Starting at the line below holding "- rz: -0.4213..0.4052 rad" and stopping at the line holding "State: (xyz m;", print every line exactly, both ends included, and leave the rest out.

————————

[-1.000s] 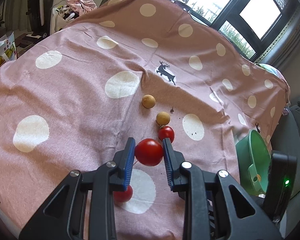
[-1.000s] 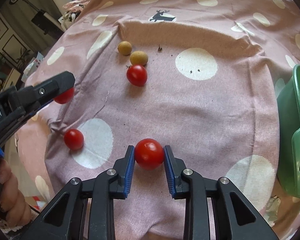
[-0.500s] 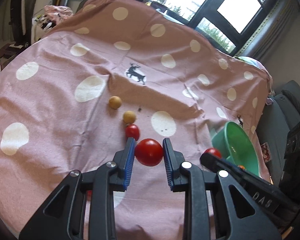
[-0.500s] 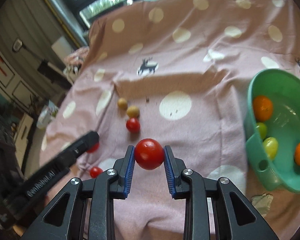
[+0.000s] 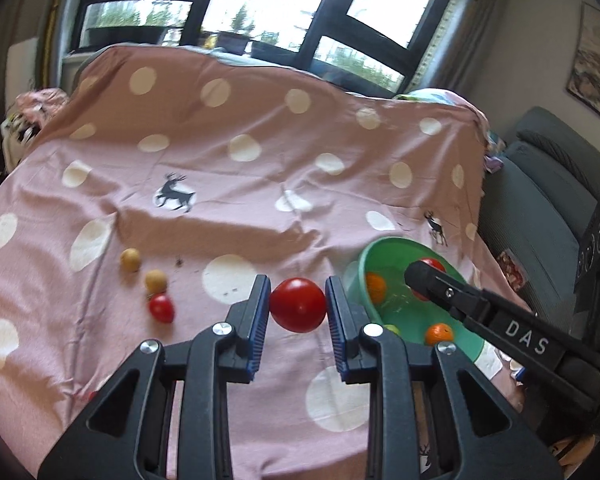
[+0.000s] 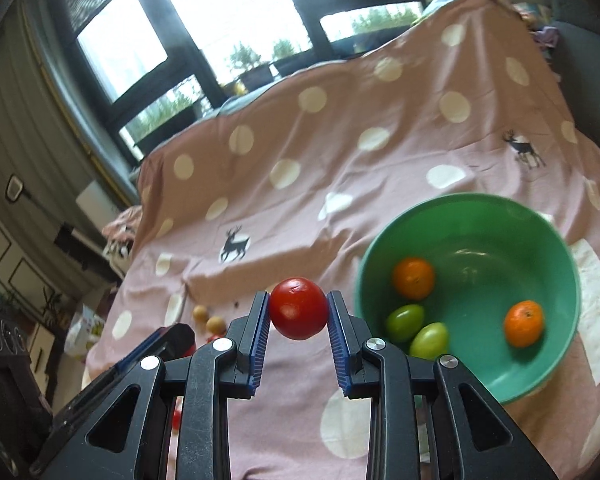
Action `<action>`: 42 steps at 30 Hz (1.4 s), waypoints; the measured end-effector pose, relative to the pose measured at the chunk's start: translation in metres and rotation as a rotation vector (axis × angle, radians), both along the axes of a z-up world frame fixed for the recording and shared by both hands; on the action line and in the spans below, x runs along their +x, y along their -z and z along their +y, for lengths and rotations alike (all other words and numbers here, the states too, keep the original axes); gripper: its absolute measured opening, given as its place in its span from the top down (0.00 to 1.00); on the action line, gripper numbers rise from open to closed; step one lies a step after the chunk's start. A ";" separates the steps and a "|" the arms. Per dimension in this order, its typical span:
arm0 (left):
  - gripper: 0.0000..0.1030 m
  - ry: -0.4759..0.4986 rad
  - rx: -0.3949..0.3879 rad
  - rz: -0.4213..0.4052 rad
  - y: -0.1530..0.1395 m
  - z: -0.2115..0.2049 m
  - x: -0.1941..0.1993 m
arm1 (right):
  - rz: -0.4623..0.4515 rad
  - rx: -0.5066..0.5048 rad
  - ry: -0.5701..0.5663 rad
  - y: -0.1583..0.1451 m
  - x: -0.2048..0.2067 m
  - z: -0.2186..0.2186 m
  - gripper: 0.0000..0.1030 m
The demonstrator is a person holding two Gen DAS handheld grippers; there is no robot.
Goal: Organize fruits
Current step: 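Carry the tomato with the right tool over the basin while the left tool carries its tomato, then lower both tomatoes into the green basin and open both tools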
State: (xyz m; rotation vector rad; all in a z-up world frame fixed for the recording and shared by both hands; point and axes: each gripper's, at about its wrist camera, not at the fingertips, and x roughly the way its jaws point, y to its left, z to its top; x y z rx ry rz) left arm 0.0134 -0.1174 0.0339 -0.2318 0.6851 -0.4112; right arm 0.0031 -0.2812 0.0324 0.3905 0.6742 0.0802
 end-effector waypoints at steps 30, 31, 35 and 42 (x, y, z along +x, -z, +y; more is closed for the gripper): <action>0.73 0.398 0.050 0.124 0.040 -0.123 0.028 | 0.199 0.135 0.426 0.036 -0.013 -0.101 0.70; 0.73 0.402 0.053 0.130 0.041 -0.124 0.029 | 0.203 0.131 0.429 0.036 -0.012 -0.101 0.70; 0.73 0.415 0.054 0.149 0.046 -0.127 0.030 | 0.214 0.115 0.437 0.038 -0.011 -0.101 0.70; 0.73 0.428 0.055 0.168 0.051 -0.130 0.031 | 0.243 0.101 0.432 0.042 -0.006 -0.098 0.70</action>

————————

• **RESPONSE TO THE EXERCISE**
  - rz: -0.4213..0.4052 rad
  - y: -0.1530..0.1395 m
  - z: -0.2115..0.2049 m
  - x: -0.1941..0.1993 m
arm1 (right):
  - rz: -0.4623..0.4515 rad
  - rx: -0.5066..0.5048 rad
  - ry: -0.5701..0.5663 rad
  - y: -0.1583..0.1451 m
  - x: -0.2048..0.2067 m
  - z: -0.2186..0.2186 m
  - gripper: 0.0000..0.1030 m
The demonstrator is a person holding two Gen DAS handheld grippers; there is no robot.
Goal: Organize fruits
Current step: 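Carry the tomato with the right tool over the basin while the left tool carries its tomato, then lower both tomatoes into the green basin and open both tools
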State: (xyz m; rotation vector rad; all in a z-up world frame fixed for the recording and shared by both hands; point and axes: each gripper's, at about its wrist camera, not at the fingertips, and x roughly the way its jaws point, y to its left, z to its top; x y z rx ry rz) left arm 0.0134 -0.1174 0.0339 -0.2318 0.6851 -0.4112; right arm 0.0031 -0.2812 0.0324 0.3905 0.6742 0.0802

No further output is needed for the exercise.